● ACTIVITY
In the listing that follows, locate the line containing "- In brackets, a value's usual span" and the line containing "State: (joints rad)". Retype exactly those two lines and every line between them, and nothing more.

● INFORMATION SUPPLIED
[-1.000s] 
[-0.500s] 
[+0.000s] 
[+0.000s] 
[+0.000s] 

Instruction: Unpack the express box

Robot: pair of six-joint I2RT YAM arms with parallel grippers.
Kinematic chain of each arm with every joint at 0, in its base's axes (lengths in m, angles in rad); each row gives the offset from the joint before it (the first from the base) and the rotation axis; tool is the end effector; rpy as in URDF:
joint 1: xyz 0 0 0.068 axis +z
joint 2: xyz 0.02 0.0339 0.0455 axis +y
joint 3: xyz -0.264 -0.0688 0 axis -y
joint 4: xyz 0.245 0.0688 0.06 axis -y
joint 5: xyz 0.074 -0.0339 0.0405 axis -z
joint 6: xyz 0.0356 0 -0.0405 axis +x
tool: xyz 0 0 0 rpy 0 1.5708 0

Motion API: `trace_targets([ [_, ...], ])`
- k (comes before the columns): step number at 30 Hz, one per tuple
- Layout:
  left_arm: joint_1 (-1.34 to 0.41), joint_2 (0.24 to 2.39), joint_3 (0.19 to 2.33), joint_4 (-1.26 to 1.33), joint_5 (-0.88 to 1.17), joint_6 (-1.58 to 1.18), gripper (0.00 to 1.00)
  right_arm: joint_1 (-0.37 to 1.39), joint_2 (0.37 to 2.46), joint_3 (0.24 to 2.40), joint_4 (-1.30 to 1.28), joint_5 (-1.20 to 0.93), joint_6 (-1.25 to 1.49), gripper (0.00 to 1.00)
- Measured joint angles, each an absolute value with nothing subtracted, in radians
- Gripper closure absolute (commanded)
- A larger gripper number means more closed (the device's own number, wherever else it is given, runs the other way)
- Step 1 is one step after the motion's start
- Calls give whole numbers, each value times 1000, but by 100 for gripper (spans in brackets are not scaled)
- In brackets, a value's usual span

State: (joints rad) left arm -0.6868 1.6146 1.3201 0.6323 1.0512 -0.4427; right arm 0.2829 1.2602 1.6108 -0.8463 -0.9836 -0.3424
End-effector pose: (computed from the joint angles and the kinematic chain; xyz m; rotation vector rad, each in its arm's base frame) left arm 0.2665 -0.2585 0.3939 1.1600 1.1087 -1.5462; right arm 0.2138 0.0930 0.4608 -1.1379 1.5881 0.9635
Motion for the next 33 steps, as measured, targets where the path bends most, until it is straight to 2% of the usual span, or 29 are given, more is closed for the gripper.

● ANSWER SECTION
- In brackets, a value's usual span

State: (joints rad) left arm -0.6868 1.6146 1.3201 0.6323 1.0512 -0.4427; right arm 0.2829 1.2602 1.6108 -0.8463 -0.9836 -0.3424

This output is complete, and the exercise is done.